WASHINGTON -- A federal law that prohibits creating erotic images of minors should be upheld, antiporn groups told the U.S. Supreme Court on Monday.
The organizations filed a set of amicus briefs saying the Child Pornography Prevention Act, which outlaws even Photoshop-morphed images that "appear" to depict minors, does not violate the First Amendment's guarantee of freedom of expression.
In January, the Supreme Court agreed to hear a challenge to the CPPA brought by the Free Speech Coalition, an adult trade group that argued the law was too broadly worded.
The Ninth Circuit Court of Appeals ruled in 1999 that the law was unconstitutional, but four other appeals courts have disagreed.
"Counterfeit child porn is a clear and present danger to children because such realistic images would have the same incitement effect on pedophiles to molest children and the same seductive effect on children to become victims," says Bruce Taylor, the president of the National Law Center for Children and Families, which signed one of the briefs.
Taylor's brief, also signed by the National Coalition for the Protection of Children and Families and the Family Research Council, argues that the CPPA is valid because it only applies to realistic images or videos, not anime or drawings -- and because Congress was trying to help prosecutors stymied by the need to prove that a suspected image of child pornography actually involved a minor.
"Today, readily available and inexpensive computer software elevates cut-and-paste morphing and photo editing to a techno-art form, which can be difficult to discern even with careful expert examination. Present technology is improving to the point where even careful expert examination may not be sufficient to detect an expert forgery," the brief says.
It also argues that England and Canada have similar laws. Morality in Media, a New York-based conservative group, took a similar approach in its own court filing, arguing that "virtual child pornography has little or no social value."
As evidence that prosecutors are already running into problems when criminal defendants claim that images are computer-altered and include no actual minors, Morality in Media cites an Army appeals court ruling from earlier this year. It said: "The government may have had difficulty proving that real children were depicted in these images."
Other groups filing briefs on behalf of CPPA include the American Center for Law and Justice and the National Center for Missing and Exploited Children.

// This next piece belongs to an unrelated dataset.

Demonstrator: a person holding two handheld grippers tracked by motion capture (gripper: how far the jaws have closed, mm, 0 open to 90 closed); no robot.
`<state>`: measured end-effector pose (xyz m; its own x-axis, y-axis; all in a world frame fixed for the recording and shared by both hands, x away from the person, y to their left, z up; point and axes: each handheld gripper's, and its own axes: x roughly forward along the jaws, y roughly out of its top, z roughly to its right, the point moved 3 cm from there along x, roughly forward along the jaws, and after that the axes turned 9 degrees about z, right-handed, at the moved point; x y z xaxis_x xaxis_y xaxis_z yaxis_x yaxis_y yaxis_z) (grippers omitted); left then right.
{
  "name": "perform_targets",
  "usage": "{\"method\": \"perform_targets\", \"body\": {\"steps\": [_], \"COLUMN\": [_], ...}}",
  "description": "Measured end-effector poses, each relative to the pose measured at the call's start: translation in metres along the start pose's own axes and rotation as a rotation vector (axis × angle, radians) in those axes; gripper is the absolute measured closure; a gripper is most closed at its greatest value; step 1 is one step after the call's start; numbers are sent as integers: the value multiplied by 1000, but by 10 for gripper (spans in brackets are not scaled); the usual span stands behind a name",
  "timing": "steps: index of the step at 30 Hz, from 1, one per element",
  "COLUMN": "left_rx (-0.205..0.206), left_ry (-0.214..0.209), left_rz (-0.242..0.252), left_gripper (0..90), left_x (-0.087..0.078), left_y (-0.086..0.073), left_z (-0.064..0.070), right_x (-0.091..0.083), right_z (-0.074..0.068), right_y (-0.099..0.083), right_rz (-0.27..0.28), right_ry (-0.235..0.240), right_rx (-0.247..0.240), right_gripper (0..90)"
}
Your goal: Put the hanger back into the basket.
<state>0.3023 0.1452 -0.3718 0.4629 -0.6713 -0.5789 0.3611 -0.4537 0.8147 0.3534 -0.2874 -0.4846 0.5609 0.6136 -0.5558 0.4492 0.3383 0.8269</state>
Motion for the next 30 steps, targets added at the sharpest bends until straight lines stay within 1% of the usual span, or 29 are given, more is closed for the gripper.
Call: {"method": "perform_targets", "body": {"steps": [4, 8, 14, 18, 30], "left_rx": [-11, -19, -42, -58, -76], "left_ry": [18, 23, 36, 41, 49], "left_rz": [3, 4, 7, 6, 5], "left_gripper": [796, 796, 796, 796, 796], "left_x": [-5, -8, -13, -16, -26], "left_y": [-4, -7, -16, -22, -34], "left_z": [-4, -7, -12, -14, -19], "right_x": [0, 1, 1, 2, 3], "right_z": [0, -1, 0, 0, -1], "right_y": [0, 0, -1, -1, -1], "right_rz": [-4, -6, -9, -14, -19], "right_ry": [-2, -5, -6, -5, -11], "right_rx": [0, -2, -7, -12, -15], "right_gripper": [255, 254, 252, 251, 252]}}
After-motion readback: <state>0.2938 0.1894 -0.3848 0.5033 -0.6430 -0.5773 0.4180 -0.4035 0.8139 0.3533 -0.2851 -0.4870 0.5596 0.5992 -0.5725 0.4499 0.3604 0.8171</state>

The Free Speech Coalition, which is challenging the law, could not immediately be reached for comment. Civil liberties groups have argued that CPPA amounts to thought crime, since it punishes manipulations in Photoshop -- and molesting children has always been against the law.
In its 1999 opinion, the Ninth Circuit said the law violated the First Amendment. "The language of the statute questioned here can criminalize the use of fictional images that involve no human being, whether that fictional person is over the statutory age and looks younger, or indeed, a fictional person under the prohibited age," a panel ruled in a 2-to-1 decision. "Images that are, or can be, entirely the product of the mind are criminalized."